▸ **Required work**:
Would you repeat all the lines below, exactly as they stand?

==================================================

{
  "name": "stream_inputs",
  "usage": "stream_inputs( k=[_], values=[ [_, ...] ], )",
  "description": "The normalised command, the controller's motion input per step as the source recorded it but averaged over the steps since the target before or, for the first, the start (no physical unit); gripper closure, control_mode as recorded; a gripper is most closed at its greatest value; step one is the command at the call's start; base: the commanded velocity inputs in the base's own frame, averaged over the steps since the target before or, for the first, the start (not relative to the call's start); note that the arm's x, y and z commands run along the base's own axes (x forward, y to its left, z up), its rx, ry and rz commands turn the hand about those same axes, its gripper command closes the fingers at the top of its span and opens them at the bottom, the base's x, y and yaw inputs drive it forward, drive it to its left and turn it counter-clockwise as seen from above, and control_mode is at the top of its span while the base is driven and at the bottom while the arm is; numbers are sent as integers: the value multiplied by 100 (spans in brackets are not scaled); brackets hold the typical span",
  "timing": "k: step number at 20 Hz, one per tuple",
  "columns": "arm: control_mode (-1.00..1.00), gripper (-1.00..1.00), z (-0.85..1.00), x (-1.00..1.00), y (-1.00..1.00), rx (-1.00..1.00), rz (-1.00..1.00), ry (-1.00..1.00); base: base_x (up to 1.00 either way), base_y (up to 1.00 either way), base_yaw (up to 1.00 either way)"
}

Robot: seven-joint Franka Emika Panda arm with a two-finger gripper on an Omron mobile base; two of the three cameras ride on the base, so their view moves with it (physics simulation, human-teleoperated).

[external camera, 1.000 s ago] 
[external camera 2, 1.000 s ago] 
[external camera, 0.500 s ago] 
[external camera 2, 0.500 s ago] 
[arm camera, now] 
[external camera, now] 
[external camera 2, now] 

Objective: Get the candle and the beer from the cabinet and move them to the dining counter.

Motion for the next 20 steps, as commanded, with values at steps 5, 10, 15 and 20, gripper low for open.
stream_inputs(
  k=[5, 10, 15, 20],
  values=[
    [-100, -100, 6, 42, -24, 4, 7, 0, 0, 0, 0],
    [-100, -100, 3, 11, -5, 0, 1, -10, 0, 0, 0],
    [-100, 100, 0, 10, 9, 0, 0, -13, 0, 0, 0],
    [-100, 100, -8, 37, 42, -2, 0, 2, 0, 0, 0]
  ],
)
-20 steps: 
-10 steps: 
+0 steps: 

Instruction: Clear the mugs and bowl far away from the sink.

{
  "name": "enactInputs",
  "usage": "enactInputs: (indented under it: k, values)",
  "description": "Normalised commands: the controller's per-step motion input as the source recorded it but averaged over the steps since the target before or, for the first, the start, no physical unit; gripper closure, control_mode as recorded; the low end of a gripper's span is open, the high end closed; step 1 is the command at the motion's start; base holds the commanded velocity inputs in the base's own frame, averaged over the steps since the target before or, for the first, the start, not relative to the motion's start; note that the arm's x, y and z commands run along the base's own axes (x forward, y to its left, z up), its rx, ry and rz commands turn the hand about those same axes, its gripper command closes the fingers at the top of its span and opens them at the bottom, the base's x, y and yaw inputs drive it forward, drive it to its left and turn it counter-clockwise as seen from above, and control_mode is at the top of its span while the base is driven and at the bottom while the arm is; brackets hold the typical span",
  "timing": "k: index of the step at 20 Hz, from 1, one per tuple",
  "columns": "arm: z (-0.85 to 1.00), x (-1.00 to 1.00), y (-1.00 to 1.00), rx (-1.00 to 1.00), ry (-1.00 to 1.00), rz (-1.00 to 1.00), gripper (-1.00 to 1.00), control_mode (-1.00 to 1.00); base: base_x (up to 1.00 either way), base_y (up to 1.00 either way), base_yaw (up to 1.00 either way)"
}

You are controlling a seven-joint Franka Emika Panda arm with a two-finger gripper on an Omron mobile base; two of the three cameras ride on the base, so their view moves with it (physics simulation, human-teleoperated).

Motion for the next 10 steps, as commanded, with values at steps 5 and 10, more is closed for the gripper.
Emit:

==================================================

▸ **Solution for this task**:
{
  "name": "stream_inputs",
  "usage": "stream_inputs( k=[_], values=[ [_, ...] ], )",
  "description": "The normalised command, the controller's motion input per step as the source recorded it but averaged over the steps since the target before or, for the first, the start (no physical unit); gripper closure, control_mode as recorded; a gripper is most closed at its greatest value; step one is the command at the call's start; base: the commanded velocity inputs in the base's own frame, averaged over the steps since the target before or, for the first, the start (not relative to the call's start); note that the arm's x, y and z commands run along the base's own axes (x forward, y to its left, z up), its rx, ry and rz commands turn the hand about those same axes, its gripper command closes the fingers at the top of its span and opens them at the bottom, the base's x, y and yaw inputs drive it forward, drive it to its left and turn it counter-clockwise as seen from above, and control_mode is at the top of its span while the base is driven and at the bottom while the arm is; numbers are sent as integers: the value multiplied by 100 (spans in brackets are not scaled); brackets hold the typical span",
  "timing": "k: step number at 20 Hz, one per tuple",
  "columns": "arm: control_mode (-1.00..1.00), gripper (-1.00..1.00), z (-0.85..1.00), x (-1.00..1.00), y (-1.00..1.00), rx (-1.00..1.00), rz (-1.00..1.00), ry (-1.00..1.00); base: base_x (up to 1.00 either way), base_y (up to 1.00 either way), base_yaw (up to 1.00 either way)"
}

Robot: seven-joint Franka Emika Panda arm with a two-finger gripper on an Omron mobile base; two of the three cameras ride on the base, so their view moves with it (physics simulation, human-teleoperated).

[external camera, 1.000 s ago] 
[external camera 2, 1.000 s ago] 
[external camera, 0.500 s ago] 
[external camera 2, 0.500 s ago] 
[arm camera, now] 
[external camera, now] 
[external camera 2, now] 

Objective: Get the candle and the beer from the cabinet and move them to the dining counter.

Motion for the next 20 steps, as commanded, with values at steps 5, 10, 15 and 20, gripper low for open.
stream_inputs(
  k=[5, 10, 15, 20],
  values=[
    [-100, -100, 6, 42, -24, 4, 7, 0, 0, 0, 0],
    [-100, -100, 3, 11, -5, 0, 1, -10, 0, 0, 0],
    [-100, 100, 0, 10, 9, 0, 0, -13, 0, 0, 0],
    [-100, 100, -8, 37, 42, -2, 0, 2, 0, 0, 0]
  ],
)
-20 steps: 
-10 steps: 
+0 steps: 

Instruction: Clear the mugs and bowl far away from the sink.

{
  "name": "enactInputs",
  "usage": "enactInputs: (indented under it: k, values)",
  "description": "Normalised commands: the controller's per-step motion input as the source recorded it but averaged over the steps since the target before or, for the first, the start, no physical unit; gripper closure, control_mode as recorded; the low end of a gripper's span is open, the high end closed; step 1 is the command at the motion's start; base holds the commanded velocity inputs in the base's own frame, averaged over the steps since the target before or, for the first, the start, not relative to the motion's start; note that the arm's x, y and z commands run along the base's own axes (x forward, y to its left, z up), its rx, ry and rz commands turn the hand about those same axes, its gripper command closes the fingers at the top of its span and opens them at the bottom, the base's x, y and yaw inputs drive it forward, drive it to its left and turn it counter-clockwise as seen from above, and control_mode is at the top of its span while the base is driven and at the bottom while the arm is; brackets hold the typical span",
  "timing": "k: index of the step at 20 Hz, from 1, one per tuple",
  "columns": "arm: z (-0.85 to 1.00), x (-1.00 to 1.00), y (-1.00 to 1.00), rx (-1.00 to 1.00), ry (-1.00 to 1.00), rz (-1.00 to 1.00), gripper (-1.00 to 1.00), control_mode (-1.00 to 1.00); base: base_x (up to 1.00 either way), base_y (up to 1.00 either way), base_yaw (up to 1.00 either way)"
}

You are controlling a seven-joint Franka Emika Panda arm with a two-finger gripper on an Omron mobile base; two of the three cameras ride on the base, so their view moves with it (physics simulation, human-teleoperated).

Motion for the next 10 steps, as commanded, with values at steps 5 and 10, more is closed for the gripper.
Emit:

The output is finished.